See what I did there?  Fred and Ethel would have stayed a constant distance apart if Earth were a cylinder.  Parallel lines running up a cylinder never meet.  But Earth is a sphere, not a cylinder.  Any pair of lines on a sphere must meet, sooner or later.  Ethel’s “sideways force” is a product of Geometry.

Hurricanes, too.  This video shows a day in the life of Hurricane Sandy.  Weather geeks will find several interesting details there, but for now just notice the centers of  counter-clockwise rotation (the one off the Florida coast is Sandy).  Storm centers in the Northern Hemisphere virtually always spin counterclockwise.  Funny thing is, in the Southern Hemisphere those centers go clockwise instead.
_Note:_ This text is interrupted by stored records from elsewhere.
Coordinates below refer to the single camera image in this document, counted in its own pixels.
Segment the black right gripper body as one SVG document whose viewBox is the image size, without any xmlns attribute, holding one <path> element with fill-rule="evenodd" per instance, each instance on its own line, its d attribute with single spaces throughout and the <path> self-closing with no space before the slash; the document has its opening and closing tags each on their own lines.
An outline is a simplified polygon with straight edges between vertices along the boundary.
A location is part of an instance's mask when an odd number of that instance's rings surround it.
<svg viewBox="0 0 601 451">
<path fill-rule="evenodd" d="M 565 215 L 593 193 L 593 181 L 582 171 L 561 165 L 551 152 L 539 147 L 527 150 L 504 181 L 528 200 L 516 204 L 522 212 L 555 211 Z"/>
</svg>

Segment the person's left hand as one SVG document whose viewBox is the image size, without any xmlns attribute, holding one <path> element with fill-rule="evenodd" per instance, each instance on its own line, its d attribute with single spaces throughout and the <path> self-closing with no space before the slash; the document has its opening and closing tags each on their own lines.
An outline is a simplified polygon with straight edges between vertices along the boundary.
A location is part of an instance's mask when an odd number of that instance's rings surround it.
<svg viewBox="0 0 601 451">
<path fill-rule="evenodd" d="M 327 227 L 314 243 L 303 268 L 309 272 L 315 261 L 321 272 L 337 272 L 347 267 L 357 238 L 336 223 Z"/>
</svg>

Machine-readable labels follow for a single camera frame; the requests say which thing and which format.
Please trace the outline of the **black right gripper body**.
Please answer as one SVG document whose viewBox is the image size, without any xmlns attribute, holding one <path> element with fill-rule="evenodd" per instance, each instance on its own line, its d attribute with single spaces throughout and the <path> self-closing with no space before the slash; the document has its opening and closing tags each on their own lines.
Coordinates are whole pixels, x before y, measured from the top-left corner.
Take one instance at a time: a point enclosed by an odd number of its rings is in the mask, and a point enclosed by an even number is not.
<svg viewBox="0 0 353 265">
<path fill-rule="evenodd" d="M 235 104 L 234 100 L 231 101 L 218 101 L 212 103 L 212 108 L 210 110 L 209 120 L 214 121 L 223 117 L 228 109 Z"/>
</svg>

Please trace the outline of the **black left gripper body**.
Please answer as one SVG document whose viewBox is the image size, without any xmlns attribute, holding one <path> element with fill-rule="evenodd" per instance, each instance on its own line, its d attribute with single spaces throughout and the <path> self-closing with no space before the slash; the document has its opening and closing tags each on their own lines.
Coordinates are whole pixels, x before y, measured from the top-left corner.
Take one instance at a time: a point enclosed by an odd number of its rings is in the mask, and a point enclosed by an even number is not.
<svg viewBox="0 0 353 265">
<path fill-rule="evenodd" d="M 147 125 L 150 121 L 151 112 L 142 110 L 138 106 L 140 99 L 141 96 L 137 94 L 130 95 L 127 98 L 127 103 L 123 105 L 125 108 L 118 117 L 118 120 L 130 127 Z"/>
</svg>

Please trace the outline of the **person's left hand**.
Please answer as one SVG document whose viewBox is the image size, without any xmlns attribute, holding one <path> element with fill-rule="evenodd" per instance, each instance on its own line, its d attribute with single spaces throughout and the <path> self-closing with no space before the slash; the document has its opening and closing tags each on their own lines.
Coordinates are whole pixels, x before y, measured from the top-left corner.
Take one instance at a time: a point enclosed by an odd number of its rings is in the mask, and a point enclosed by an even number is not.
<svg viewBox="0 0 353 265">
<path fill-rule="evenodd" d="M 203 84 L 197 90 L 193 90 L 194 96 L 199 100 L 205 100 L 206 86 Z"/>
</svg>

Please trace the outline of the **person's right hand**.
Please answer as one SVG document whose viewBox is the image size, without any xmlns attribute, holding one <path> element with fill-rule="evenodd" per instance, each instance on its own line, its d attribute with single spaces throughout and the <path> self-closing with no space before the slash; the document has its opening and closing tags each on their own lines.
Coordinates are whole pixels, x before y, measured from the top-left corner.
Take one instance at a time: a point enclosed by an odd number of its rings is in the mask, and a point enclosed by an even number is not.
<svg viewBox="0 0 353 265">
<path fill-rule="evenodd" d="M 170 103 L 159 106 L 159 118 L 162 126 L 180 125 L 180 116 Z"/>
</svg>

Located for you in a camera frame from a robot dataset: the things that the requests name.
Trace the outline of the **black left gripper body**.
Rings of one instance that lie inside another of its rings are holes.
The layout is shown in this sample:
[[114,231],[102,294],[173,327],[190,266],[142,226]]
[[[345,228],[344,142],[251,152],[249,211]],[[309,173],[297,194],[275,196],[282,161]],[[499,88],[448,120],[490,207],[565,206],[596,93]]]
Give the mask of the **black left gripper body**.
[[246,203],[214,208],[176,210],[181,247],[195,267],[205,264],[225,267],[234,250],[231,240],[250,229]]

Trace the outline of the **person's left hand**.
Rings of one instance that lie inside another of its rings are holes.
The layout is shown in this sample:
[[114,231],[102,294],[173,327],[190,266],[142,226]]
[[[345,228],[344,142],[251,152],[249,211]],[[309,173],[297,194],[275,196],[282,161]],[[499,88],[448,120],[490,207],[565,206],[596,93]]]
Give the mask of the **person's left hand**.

The difference has to do with angular momentum.  We could get all formal vector math here, but the easy way is to consider how fast the air is moving in different parts of the world.

We’ve all seen at least one ice show act where skaters form a spinning line. The last skater to join up (usually it’s a short girl) has to push like mad to catch the end of that moving line and everyone applauds her success. Meanwhile the tall girl at the center of the line is barely moving except to fend off dizziness.

The line rotates as a unit — every skater completes a 360o rotation in the same time. Similarly, everywhere on Earth a day lasts for exactly 24 hours.

Skaters at the end of the line must skate faster than those further in because they have to cover a greater distance in the same amount of time.  The same geometry applies to Earth’s atmosphere.  The Earth is 25,000 miles around at the equator but only 12,500 miles around near the latitude of Whitehorse, Canada.  By and large, a blob of air at the equator must move twice as fast as a blob at 60o north.

Now suppose our speedy skater hits a slushy patch of ice.  Her end of the line is slowed down, so what happens to the rest of the line?  It deforms — there’s a new center of rotation that forces the entire line to curl around towards the slow spot.  Similarly, that blob near the Equator in the split-Earth diagram curls in the direction of the slower-moving air to its north, which is counter-clockwise.

In the Southern hemisphere, “slower” is southward and clockwise.

If not for Geometry (those differing circle sizes), we wouldn’t have hurricanes.  Or gravity — but that’s another story.